*TASK ITEM*: There is one span to output from the data below: the lines starting at the line with "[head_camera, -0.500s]" and ending at the line with "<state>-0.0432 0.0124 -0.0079". Output it exactly, ends included, nothing more.

*Stored items from a collection*:

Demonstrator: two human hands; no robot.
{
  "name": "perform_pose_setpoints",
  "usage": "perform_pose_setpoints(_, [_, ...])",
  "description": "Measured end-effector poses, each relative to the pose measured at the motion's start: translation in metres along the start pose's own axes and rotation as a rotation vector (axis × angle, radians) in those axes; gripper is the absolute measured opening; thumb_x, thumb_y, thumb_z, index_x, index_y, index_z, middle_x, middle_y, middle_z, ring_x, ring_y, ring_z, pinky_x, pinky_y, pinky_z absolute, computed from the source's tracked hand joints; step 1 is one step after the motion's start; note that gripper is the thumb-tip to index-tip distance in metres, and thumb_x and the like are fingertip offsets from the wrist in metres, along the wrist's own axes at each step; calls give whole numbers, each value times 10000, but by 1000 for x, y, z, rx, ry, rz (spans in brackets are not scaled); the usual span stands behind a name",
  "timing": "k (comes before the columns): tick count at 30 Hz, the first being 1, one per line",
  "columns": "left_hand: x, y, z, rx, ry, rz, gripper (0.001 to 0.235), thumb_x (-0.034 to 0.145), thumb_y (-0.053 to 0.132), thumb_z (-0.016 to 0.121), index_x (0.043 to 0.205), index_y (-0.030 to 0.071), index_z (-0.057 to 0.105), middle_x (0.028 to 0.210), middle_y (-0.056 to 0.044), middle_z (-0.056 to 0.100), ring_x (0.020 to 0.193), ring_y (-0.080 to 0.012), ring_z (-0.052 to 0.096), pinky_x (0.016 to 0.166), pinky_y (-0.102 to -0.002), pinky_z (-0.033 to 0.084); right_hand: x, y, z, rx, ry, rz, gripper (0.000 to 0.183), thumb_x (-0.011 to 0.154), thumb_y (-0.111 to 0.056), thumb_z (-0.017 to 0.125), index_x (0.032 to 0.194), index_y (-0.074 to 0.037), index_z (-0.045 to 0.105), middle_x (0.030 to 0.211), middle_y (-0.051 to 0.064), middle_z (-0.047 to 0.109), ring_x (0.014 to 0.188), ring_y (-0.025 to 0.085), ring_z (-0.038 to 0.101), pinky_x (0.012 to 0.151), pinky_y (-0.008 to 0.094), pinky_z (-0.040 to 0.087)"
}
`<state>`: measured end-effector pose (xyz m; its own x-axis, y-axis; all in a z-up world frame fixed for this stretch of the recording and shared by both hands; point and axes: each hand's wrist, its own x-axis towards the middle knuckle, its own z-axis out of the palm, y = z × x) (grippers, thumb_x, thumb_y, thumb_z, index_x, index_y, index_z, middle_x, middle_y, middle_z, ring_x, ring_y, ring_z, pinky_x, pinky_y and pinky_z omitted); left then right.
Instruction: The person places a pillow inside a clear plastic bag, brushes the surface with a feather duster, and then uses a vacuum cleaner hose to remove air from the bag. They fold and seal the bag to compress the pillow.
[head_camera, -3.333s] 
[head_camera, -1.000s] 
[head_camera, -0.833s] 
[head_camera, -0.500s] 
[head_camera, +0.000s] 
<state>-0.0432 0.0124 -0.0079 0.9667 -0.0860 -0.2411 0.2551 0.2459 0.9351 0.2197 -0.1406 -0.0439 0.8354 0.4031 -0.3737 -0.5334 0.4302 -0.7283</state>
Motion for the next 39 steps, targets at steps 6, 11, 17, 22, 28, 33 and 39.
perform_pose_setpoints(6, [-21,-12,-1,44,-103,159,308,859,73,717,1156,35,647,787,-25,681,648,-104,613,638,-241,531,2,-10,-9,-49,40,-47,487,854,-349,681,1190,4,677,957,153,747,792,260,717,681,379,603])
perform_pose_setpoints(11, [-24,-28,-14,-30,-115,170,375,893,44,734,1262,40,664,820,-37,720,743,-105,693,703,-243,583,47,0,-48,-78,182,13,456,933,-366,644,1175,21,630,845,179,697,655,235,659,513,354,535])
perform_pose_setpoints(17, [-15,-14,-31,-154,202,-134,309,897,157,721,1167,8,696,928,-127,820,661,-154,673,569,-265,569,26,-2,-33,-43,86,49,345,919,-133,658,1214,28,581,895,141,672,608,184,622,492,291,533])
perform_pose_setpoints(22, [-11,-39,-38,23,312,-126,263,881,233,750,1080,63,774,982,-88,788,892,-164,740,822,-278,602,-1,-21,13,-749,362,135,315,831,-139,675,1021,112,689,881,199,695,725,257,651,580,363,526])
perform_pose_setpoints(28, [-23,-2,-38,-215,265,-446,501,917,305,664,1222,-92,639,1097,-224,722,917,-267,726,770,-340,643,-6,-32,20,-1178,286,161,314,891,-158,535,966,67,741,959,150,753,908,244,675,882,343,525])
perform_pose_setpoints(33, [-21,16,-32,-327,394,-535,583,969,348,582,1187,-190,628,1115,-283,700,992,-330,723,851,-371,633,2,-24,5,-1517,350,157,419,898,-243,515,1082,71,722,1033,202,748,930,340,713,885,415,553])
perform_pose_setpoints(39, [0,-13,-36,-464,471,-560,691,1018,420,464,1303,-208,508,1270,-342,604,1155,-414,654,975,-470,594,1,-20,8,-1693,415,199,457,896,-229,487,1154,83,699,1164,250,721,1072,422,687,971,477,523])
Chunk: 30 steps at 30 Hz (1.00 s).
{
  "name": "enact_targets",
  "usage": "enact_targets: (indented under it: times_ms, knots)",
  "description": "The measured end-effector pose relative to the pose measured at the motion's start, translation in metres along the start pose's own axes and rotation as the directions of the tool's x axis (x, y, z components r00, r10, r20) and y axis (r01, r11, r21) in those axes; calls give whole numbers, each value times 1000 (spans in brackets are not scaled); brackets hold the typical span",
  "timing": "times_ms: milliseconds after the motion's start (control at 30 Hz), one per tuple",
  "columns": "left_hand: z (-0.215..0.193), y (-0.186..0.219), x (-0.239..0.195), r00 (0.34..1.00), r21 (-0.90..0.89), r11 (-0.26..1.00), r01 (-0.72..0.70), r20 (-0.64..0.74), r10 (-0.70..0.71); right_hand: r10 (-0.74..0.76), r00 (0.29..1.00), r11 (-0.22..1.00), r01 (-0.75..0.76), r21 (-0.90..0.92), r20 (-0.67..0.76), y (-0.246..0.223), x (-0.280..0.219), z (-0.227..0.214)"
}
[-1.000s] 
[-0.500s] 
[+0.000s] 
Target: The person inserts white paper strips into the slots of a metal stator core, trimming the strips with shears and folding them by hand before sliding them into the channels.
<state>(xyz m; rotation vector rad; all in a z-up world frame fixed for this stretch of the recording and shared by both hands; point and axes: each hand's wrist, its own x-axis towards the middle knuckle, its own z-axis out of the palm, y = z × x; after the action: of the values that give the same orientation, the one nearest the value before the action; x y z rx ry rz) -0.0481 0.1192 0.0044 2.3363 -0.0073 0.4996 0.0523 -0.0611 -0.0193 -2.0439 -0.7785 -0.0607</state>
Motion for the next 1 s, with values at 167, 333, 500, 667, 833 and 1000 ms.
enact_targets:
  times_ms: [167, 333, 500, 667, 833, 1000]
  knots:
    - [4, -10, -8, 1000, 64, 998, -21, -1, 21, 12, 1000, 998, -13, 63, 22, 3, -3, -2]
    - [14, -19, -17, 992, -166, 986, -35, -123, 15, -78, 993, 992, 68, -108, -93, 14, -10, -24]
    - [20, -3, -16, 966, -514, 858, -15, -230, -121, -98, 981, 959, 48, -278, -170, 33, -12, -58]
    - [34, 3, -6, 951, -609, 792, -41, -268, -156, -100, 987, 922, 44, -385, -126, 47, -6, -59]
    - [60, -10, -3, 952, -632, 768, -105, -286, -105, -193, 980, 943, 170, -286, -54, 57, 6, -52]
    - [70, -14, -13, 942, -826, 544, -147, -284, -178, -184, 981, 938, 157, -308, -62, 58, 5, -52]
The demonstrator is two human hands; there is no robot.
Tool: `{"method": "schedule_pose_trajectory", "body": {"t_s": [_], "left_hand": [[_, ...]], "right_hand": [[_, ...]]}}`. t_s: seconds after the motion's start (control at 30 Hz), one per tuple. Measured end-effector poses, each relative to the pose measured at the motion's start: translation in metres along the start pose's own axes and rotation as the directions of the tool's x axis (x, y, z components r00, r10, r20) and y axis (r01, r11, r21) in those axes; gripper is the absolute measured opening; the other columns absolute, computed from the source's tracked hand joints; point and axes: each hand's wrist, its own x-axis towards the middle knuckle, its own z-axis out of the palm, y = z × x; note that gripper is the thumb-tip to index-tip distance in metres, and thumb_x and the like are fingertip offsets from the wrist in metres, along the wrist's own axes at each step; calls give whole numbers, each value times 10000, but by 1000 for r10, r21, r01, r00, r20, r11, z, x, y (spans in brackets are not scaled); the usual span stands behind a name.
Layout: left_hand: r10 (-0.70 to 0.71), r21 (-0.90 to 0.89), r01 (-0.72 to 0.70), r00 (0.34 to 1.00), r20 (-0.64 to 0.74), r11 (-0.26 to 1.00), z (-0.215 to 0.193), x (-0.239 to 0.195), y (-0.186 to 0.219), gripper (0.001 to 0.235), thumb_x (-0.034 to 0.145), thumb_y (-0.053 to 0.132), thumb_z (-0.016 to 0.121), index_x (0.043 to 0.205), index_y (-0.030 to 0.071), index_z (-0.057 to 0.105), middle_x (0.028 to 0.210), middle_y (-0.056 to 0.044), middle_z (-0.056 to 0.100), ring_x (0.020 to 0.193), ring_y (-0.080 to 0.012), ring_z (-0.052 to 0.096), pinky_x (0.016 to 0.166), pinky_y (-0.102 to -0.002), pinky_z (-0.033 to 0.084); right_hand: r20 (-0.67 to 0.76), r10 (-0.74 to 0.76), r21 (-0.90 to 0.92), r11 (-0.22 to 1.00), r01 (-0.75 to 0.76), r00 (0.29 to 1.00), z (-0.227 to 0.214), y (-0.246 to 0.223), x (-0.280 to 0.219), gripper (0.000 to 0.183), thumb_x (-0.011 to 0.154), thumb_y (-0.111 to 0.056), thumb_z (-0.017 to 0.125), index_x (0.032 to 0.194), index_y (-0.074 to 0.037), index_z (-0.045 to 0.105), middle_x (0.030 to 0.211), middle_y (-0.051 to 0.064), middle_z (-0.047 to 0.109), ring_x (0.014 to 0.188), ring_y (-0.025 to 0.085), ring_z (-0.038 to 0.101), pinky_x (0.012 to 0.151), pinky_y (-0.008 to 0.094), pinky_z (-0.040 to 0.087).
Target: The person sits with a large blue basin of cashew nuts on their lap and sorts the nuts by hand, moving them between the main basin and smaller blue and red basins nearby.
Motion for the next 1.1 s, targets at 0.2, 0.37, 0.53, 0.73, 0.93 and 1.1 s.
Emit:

*TASK RESPONSE*:
[head_camera, -0.500s] 
[head_camera, +0.000s] 
<state>-0.0432 0.0124 -0.0079 0.9667 -0.0860 -0.2411 0.2551 0.2459 0.9351 0.2197 -0.1406 -0.0439 0.8354 0.4031 -0.3737 -0.5334 0.4302 -0.7283</state>

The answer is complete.